Abstract

Adjective ordering preferences (e.g., big blue box vs. blue big box) are robustly attested in many unrelated languages (Dixon, 1982). Scontras et al. (2017) showed that adjective subjectivity is a robust predictor of ordering preferences in English: less subjective adjectives occur closer to the modified noun. In a follow-up to this finding, several authors have claimed that pressures from successful reference resolution and the hierarchical structure of modification explain subjectivity-based ordering preferences (Simonicˇ, 2018; Franke et al., 2019; Scon- tras et al., 2019). In cases of restrictive modification, adjectives that compose with the nominal later will classify a smaller set of potential referents (e.g., the set of boxes vs. the set of blue boxes).

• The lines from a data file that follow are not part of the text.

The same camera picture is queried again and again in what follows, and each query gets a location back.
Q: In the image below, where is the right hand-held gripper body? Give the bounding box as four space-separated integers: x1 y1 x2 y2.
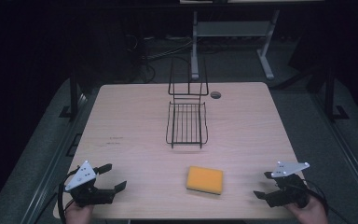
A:
266 161 310 209

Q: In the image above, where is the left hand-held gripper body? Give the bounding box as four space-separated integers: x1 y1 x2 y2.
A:
64 161 117 208

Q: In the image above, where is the person's right hand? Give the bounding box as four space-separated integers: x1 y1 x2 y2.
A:
284 195 329 224

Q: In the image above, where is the person's left hand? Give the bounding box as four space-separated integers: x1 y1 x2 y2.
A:
64 203 95 224

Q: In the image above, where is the yellow sponge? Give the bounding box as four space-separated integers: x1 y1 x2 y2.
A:
185 165 225 196

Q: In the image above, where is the grey metal stand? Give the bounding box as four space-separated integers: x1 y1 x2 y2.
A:
190 8 282 81

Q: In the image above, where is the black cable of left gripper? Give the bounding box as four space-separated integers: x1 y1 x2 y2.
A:
57 167 79 224

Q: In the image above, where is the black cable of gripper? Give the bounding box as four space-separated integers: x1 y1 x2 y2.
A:
57 167 79 224
303 178 352 224

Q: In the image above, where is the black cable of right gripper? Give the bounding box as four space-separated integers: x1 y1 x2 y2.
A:
303 178 352 224

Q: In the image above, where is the black metal post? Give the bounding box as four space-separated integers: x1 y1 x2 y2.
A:
324 63 351 122
59 62 81 121

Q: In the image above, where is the black wire rack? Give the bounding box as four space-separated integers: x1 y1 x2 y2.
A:
165 56 210 150

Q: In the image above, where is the bundle of floor cables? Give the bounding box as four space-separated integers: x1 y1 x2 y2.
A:
124 33 198 84

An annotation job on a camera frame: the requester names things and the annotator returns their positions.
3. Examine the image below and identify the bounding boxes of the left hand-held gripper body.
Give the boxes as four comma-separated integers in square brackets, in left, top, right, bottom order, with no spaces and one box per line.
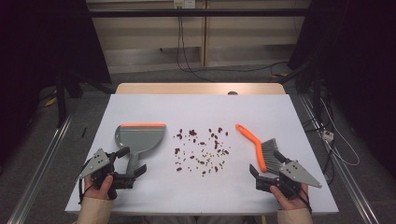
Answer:
[78,147,136,201]

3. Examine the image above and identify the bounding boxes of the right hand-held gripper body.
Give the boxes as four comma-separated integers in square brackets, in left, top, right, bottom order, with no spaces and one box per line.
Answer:
[255,160,322,200]

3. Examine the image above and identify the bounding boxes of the orange brush with grey bristles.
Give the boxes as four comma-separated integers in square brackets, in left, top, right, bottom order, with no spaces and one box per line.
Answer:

To avoid alignment errors where a listener might mis-characterize the intended referent, speakers introduce the more error-prone (i.e., more subjective) adjectives later in the hierarchical construction of nominal structure; the structure linearizes such that subjectivity decreases the closer you get to the modified noun. The current study explores the predictions of this reference-resolution story by examining adjective ordering cross-linguistically: when adjectives incrementally restrict a nominal denotation, there should be pressure toward subjectivity- based orderings, but, in the absence of incremental restriction, such pressures should not obtain.